2.3. Air Pollution and Its Impact on Developing Type 2 Diabetes (T2D)

The pathogenesis of T2D is directly associated with insulin resistance, which can be triggered by systemic inflammation and oxidative stress and has been postulated to be triggered by exposure to air pollution. In a mouse study conducted by Sun et al., 24 weeks of exposure to PM2.5 induced insulin resistance, increased visceral adipose tissue and caused immune response dysregulation [51]. The Study on the Influence of Air Pollution on Lung Function, Inflammation and Aging (SALIA) was a cohort study of women aged 54–55 years old who lived in some of Germany’s most densely polluted districts [52][53]. Consecutive cross-sectional surveys were conducted between 1985 to 1994 to identify the effects of industrial and traffic-related pollution exposure [52][53]. A follow up investigation conducted by Krämer et al. on the SALIA cohort included 1775 participants from the prior study to whom they administered self-reported questionnaires. In doing so, they were able to identify an association between NO2 exposure from traffic pollution and T2D with an incidence of 10.5% onset T2D cases [54]. Additionally, a cross-sectional study of 374 participants aged 10–18 years old conducted in Iran indicated that, with ongoing increased exposure to traffic-based and industrial air pollution (resulting in increased PM10 exposure), homoeostasis model assessment model-insulin resistance (HOMA-IR) results were elevated and concluded there to be a direct association of air pollution with insulin resistance [54][55]. While many studies have identified a positive association with pollution risk factors and development of T2D, there is a paucity of mechanistic information as to how air pollution causes T2D.

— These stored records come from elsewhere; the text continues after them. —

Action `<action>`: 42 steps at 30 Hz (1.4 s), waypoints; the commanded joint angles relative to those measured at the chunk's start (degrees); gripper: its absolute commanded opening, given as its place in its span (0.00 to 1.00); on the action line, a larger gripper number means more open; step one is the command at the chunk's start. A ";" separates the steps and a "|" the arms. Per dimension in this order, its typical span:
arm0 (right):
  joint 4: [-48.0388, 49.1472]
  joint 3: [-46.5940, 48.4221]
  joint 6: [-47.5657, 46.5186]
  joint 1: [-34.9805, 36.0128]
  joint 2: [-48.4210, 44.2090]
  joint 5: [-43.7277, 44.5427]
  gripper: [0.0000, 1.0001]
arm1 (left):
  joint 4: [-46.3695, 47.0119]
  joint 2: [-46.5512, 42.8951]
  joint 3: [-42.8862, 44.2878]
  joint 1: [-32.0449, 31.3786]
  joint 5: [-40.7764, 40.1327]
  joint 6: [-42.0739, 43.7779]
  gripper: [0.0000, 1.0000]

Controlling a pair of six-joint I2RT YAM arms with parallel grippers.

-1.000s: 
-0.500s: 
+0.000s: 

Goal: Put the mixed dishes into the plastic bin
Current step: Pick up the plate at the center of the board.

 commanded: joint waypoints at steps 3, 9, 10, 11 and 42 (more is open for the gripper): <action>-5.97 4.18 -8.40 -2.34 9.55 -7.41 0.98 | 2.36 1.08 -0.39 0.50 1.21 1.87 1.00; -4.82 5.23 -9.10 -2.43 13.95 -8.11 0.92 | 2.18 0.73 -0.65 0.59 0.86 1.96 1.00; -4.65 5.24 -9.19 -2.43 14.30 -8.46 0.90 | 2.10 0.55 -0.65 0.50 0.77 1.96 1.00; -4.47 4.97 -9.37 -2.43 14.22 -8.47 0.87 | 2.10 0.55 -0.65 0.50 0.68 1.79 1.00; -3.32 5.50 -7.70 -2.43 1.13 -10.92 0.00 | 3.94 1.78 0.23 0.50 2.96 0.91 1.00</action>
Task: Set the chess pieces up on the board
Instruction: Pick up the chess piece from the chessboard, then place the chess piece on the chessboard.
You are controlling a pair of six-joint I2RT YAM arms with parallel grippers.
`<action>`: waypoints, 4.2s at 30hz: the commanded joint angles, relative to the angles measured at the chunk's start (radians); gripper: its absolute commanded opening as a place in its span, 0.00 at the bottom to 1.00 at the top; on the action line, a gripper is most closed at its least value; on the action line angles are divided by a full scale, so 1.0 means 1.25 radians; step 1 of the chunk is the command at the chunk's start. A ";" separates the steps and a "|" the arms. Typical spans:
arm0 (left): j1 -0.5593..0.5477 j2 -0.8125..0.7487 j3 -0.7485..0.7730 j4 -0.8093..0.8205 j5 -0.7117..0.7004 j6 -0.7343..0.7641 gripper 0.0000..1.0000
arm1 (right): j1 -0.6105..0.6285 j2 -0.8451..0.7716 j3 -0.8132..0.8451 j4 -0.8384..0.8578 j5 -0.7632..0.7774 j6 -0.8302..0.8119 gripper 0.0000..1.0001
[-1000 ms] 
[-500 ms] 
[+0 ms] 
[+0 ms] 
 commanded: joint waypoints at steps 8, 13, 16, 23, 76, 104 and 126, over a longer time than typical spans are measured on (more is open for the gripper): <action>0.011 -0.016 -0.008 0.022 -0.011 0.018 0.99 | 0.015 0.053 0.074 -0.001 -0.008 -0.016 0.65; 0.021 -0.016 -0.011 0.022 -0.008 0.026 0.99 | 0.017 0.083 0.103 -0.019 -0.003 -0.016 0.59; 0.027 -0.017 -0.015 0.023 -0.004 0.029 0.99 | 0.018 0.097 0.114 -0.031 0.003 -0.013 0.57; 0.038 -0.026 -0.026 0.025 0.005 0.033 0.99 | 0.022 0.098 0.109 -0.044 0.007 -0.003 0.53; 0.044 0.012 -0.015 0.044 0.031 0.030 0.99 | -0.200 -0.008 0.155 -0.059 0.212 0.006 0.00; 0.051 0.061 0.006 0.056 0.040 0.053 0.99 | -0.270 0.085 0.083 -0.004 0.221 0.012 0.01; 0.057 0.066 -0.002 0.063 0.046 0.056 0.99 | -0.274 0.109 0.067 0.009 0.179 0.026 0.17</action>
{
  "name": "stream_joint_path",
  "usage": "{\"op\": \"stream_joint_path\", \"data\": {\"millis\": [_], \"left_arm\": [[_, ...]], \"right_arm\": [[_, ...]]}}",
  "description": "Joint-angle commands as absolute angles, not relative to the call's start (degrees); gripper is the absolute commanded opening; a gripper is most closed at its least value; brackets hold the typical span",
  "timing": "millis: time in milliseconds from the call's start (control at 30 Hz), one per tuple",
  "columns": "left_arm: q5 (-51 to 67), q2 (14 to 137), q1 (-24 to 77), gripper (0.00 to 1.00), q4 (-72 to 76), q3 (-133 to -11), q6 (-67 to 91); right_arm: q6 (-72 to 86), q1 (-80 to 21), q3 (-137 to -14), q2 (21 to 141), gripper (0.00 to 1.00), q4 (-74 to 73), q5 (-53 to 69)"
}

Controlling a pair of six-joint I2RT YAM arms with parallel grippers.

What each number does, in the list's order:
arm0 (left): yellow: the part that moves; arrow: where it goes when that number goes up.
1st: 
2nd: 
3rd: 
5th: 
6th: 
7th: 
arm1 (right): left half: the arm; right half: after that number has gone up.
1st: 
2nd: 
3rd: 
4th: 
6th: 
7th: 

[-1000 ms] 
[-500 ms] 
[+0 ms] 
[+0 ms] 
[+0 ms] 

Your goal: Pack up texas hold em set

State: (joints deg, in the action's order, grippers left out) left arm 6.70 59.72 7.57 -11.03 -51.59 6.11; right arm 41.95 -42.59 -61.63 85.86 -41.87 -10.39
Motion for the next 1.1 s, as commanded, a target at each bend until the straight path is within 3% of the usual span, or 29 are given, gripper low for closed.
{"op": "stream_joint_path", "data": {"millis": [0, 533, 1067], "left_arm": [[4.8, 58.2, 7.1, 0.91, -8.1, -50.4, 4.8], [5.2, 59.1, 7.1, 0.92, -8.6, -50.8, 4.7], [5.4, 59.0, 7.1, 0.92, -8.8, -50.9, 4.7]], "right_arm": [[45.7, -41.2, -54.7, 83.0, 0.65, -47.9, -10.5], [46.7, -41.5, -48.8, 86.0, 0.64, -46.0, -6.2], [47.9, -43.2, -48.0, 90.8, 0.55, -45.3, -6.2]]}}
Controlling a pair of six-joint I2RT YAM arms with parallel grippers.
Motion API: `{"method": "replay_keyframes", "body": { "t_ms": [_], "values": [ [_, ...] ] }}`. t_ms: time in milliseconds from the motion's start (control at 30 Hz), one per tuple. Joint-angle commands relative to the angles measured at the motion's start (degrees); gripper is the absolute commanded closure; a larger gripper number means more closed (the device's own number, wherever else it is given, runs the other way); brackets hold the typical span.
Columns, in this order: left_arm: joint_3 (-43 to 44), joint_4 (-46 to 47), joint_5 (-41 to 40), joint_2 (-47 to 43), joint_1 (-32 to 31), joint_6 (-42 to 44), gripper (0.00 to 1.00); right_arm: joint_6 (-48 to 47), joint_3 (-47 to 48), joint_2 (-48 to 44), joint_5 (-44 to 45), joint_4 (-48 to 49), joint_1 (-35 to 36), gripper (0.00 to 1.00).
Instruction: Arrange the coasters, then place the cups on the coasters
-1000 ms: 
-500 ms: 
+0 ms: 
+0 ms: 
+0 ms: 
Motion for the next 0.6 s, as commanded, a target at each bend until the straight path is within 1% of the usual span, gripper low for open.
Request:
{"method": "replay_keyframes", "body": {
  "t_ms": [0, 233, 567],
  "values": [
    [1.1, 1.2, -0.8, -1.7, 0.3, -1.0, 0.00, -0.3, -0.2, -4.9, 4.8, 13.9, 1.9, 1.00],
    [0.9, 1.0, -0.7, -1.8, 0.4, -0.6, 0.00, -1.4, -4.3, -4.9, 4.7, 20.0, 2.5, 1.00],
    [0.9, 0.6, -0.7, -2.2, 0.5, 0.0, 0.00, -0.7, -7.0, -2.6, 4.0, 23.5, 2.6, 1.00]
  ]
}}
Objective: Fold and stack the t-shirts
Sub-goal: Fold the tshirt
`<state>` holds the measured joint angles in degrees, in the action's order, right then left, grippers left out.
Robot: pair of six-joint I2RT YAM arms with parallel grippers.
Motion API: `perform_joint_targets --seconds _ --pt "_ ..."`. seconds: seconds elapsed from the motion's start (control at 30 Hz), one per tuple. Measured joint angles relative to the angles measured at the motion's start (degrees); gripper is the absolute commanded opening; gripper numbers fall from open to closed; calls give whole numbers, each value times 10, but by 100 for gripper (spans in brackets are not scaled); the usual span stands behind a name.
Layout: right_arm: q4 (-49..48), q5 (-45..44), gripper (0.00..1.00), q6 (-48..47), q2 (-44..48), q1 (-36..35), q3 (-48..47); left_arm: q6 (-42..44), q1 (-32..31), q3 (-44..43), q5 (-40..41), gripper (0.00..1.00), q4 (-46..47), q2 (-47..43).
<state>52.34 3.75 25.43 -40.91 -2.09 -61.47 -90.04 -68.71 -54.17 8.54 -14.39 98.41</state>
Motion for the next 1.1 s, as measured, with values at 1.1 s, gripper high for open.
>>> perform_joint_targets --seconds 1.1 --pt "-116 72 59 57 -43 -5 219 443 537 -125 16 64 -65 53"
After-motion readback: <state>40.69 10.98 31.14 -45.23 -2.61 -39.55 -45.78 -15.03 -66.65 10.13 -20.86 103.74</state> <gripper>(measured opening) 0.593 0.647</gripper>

3. The Impact of Pollution on Type 1 Diabetes Mellitus (T1D)

Type 1 diabetes mellitus (T1D) is characterized by autoimmune destruction of the pancreatic β-islet cells, the cells responsible for the production of insulin. The underlying cause of this autoimmunity is still not fully understood although certain genetic predispositions to T1D development are known. Certain factors that work in concert with the underlying genetic predisposition to promote disease onset include epigenetic modifications, pancreatic β-cell destruction and inflammation [52][53]. Epigenetic alterations, transcriptional alterations and the impact of gene expression are all areas where environmental pollutants can impact upon a genetic predisposition [52][53]. Research is actively being conducted to evaluate how pollution impacts metabolic disorders, but more research directed at pollution and T1D specifically is needed.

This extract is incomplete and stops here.